As medidas de Trump também acenderam o alerta sobre algumas das relações nas quais o imperialismo estadunidense tem baseado sua força na região Ásia-Pacífico, como demonstra a recente reunião entre China, Japão e Coreia do Sul para realizar conversas comerciais em resposta às tarifas impostas por Trump. Alguns inclusive estão questionando a relação dos Estados Unidos com Taiwan, considerada por muitos como o ponto mais provável de uma confrontação militar entre os EUA e a China.
Volatilidade à vista
Os primeiros 100 dias de Trump demonstraram que a “paz por meio da força” é, fundamentalmente, uma política externa experimental, não totalmente coesa, que não é nem pacífica nem tão forte como afirmam seus defensores. Como argumenta Juan Chingo:
O que estamos presenciando é que os Estados Unidos estão passando por uma aceleração de seu declínio como potência hegemônica mundial, e que suas tentativas de revertê-lo, especialmente sob a liderança de Trump, agravam sua situação estratégica global. O atual mandatário representa uma tentativa radicalmente diferente de administrá-la em relação a seus antecessores recentes, mas sua fraqueza estrutural, somada a decisões precipitadas, pode ser um tiro de misericórdia para sua hegemonia global.

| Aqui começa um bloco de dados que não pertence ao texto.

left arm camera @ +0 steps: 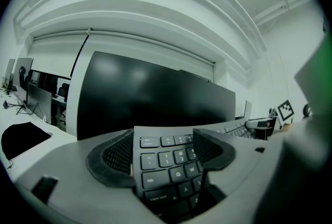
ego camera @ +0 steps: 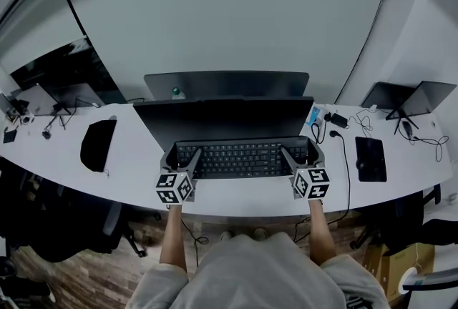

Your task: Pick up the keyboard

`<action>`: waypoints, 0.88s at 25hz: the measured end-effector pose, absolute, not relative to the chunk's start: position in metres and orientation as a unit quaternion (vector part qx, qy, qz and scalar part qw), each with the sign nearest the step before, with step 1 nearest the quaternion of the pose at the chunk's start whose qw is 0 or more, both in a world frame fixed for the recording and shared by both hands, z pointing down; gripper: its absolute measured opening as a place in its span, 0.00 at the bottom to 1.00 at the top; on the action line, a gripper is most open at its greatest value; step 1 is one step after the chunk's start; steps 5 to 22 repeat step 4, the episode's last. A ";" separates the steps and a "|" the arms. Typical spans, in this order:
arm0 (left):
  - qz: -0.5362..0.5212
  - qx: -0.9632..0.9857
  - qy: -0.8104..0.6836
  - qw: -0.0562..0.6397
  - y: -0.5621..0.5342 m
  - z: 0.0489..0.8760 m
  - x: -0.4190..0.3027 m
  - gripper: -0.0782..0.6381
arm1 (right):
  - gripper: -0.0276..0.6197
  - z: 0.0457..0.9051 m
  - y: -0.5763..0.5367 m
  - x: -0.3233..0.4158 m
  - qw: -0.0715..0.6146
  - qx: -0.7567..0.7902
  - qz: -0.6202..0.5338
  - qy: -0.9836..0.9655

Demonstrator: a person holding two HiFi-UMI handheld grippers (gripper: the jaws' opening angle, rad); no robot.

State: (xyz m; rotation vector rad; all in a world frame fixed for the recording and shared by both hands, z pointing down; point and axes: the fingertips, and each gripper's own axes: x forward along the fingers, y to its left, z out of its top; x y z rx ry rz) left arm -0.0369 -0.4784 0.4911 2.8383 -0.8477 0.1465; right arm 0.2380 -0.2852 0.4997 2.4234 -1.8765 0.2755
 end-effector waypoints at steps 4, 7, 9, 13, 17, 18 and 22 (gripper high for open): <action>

As tensões que a política externa de Trump está gerando a nível internacional são acompanhadas por uma queda nos índices de aprovação e por uma oposição crescente dentro dos próprios Estados Unidos. Enquanto isso, o Pentágono (uma instituição obviamente central para qualquer tentativa de restabelecer o imperialismo estadunidense) entrou no centro das atenções, com o Secretário de Defesa Pete Hegseth envolvido em confrontos com uma burocracia militar determinada a enfraquecê-lo.
No entanto, a crise da política externa de Trump não significa, intrinsecamente, que as coisas estejam melhorando para todos os que se opõem ao imperialismo. Trump pode encontrar formas de reorganizar seu gabinete e chegar a algum consenso com setores do capital e figuras influentes na formulação da política externa. Ou pode dobrar a aposta em sua abordagem agressiva, exacerbando os conflitos econômicos e militares, cujas consequências recairão principalmente sobre os trabalhadores.
Além disso, grande parte da indignação em relação à política externa de Trump provém de setores liberais que ainda mantêm ilusões nas instituições tradicionais do imperialismo estadunidense, como a OTAN e a USAID.
Do que podemos ter certeza é que os próximos anos apresentarão uma dinâmica internacional instável e crises contínuas para o imperialismo estadunidense — crises que a extrema-direita não pode resolver de forma clara. Nesse contexto, é urgente que os trabalhadores, os povos oprimidos e os socialistas lutem pela unidade e pela liderança da classe trabalhadora internacional contra a guerra, contra a dominação imperialista e contra as tentativas de jogar o peso dessas crises sobre as costas das grandes maiorias.